Issue
I have a DTO class that has an attribute of type OffsetDateTime and another class with the attribute LocalDateTime but at test time it returns the error below:
java.time.format.DateTimeParseException: Text '2022-07-19T16:21:33.3145924' could not be parsed at index 2
I'm mapping like this:
@Mapper
public interface PareInputMapper {
PareInputMapper INSTANCE = Mappers.getMapper(PareInputMapper.class);
@Mapping(target = "data", source = "data")
DataPareDto toResponse(DataPare domain);
List<PareDto> toResponseList(List<Pare> domainList);
default OffsetDateTime map(String value) {
DateTimeFormatter formatter = DateTimeFormatter.ofPattern("dd-MM-yyyy HH:mm");
LocalDateTime localDateTime = LocalDateTime.parse(value, formatter);
ZonedDateTime zonedDateTime = localDateTime.atZone(ZoneId.of("America/Sao_Paulo"));
return zonedDateTime.toOffsetDateTime();
}
}
In the DTO class the object is of type OffsetDateTime and in the domain class it is of type LocalDateTime.

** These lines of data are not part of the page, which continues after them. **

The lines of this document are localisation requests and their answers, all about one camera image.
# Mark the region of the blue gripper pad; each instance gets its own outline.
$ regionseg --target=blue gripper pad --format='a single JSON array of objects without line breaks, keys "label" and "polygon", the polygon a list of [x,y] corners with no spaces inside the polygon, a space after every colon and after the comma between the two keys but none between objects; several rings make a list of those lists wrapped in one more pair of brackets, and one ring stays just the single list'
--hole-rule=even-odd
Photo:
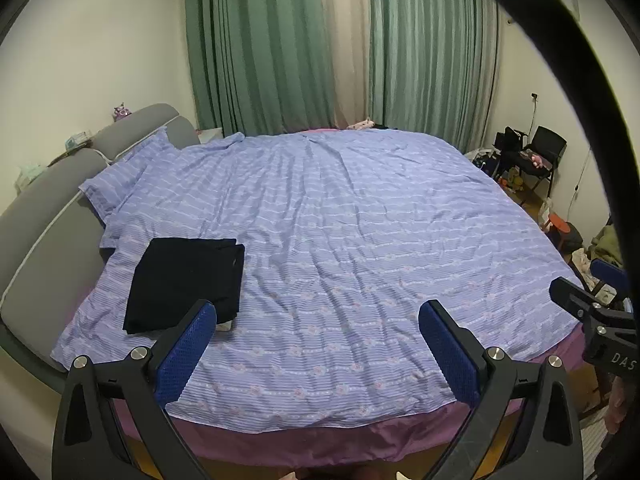
[{"label": "blue gripper pad", "polygon": [[623,269],[619,269],[616,266],[597,258],[591,262],[590,271],[594,277],[615,288],[617,293],[622,296],[626,296],[628,294],[630,288],[629,280]]},{"label": "blue gripper pad", "polygon": [[[463,330],[449,317],[443,306],[436,301],[433,303],[436,303],[436,308],[442,310],[449,323],[454,325],[452,328]],[[441,316],[443,314],[439,314],[429,301],[424,303],[420,307],[418,315],[420,333],[436,359],[456,400],[464,402],[473,409],[480,401],[478,368],[460,346]]]},{"label": "blue gripper pad", "polygon": [[164,407],[178,400],[216,331],[216,309],[205,303],[156,372],[156,401]]}]

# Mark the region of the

Just remembering that these date attributes are inside a list that is in the DataPare and DataDto class.
Thanks in advance.
Solution
The error message you are getting should be clear. Your problem is a simple Java problem. The is that the String you insert in your value can´t be parsed since it looks different than the pattern the DateFormatter got. The String you provided looks like the default IsoLocalDateTime Pattern. You can simply replace
default OffsetDateTime map(String value) {
DateTimeFormatter formatter = DateTimeFormatter.ofPattern("dd-MM-yyyy HH:mm");
LocalDateTime localDateTime = LocalDateTime.parse(value, formatter);
ZonedDateTime zonedDateTime = localDateTime.atZone(ZoneId.of("America/Sao_Paulo"));
return zonedDateTime.toOffsetDateTime();
}
with
default OffsetDateTime map(String value) {
LocalDateTime localDateTime = LocalDateTime.parse(value);
ZonedDateTime zonedDateTime = localDateTime.atZone(ZoneId.of("America/Sao_Paulo"));
zonedDateTime.toOffsetDateTime();
}
or with
default OffsetDateTime map(String value) {
LocalDateTime localDateTime = LocalDateTime.parse(value, DateTimeFormatter.ISO_LOCAL_DATE_TIME);
ZonedDateTime zonedDateTime = localDateTime.atZone(ZoneId.of("America/Sao_Paulo"));
zonedDateTime.toOffsetDateTime();
}
You mentioned that this only occurs in your test Scenario. I would then assume that your value
string looks different in your test case.